Важный господин отошел и стал говорить с другими посетителями. Старушка вышла из приемной и в сопровождении служительницы пошла по длинному коридору, застланному мягкой дорожкой и несколько раз заворачивавшему. Им встретилась маленькая, худая женщина, с страшно бледным лицом и мрачно горевшими, впалыми глазами, с густой под ними синевой. Она остановилась и молча глядела на проходящих. И вдруг кожа худого, костлявого лица ее потянулась в стороны, рот обнажился, выступили синие десны, полуизъеденные зубы, она засмеялась беззвучным смехом. Потом мгновенно лицо стало злым, а глаза мрачно загорелись, а через минуту она опять беззвучно смеялась, обнажая синие десны. Это было страшно, и старушка торопливо шла со своей спутницей.
Они подошли к плотно запертой двери. Девушка принесла стул, поставила у самой двери и открыла в ней крохотное замаскированное окошечко, в которое можно было глядеть одним глазом.
— Благодарю вас, душечка!
Старушка села на стул и, вытирая, глотая неудержимо катившиеся, жгучие, едкие, отнимавшие всякую надежду слезы, стала глядеть в окошечко, но слезы застилали глаза, и она ничего не могла разобрать. Слышно было только, как за дверьми женский голос, напевая, смеялся коротким смехом, говорил с кем-то, но, когда замолкал, было тихо, и никто не отвечал. И это молчание в промежутках было так ужасно, так чудовищно, такой невыносимой болью проникало в сердце, что старушка со страшным усилием подавляла готовый вырваться стон. Кусая губы, со сморщенным, изуродованным сдерживаемыми, подавляемыми рыданиями лицом, не отнимая от дергавшихся губ платка, глядела она в окошечко: ‘За что?.. За что?..’

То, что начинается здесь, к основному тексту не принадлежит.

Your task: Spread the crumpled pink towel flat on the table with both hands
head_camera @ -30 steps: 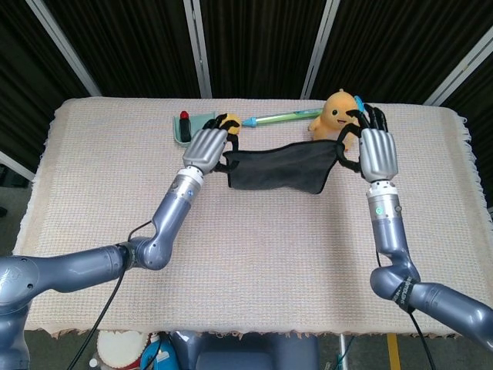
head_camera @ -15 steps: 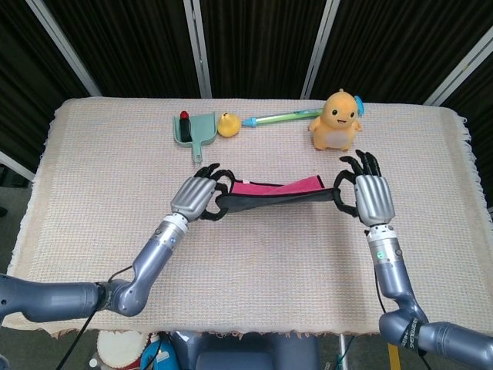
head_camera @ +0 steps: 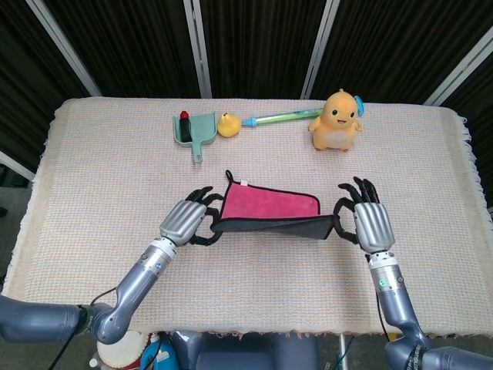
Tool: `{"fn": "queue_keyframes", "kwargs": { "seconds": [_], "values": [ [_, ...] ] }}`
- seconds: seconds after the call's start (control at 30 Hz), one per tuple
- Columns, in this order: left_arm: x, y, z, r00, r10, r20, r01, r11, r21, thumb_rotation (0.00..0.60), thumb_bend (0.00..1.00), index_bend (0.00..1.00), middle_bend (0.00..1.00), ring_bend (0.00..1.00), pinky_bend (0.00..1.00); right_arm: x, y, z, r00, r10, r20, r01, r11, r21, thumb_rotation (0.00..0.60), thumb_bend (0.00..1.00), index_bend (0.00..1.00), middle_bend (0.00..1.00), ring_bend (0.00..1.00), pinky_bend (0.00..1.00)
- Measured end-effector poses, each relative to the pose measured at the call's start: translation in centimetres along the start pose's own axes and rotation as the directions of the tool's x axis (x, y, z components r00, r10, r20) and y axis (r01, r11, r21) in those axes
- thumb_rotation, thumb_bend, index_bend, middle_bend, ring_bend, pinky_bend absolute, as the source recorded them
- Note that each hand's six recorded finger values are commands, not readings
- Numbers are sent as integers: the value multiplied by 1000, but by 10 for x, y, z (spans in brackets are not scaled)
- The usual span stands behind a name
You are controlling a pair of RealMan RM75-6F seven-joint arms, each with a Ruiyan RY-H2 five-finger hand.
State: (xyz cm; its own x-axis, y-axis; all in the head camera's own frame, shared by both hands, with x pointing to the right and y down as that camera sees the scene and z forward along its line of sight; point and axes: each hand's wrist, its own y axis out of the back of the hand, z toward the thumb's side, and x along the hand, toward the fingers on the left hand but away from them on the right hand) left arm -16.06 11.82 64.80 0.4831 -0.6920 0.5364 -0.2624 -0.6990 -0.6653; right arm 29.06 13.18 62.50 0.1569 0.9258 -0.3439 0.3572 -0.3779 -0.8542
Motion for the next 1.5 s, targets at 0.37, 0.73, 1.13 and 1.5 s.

В окошечко видна была часть большой, светлой комнаты, занавеси, портьеры, письменный стол, рояль, книжный шкаф, качалка, картины, фотографии, мягкий ковер. И среди этой красивой изящной обстановки она — все такая же стройная фигура, тот же жгут туго свернутых каштановых волос. Только когда поворачивается, с бледного лица смотрят незнакомые,
глубоко ушедшие глаза. На этом бледном лице лежит черта, отделяющая ее от всех людей, от всего мира. Так странная, почти неуловимая черта застывшего мертвого лица отделяет его, делает чуждым.
Каждый день приходит мать и смотрит на свою дочь через окошечко сквозь застилающие глаза слезы. Она не может прижать к исстрадавшейся груди свое дитя, свое дорогое, несчастное дитя, так нуждающееся в ласке: та не выносит ее. При взгляде на мать девушка приходит в исступление. Странная, жгучая, почти сознательная ненависть горит в ее серых глазах.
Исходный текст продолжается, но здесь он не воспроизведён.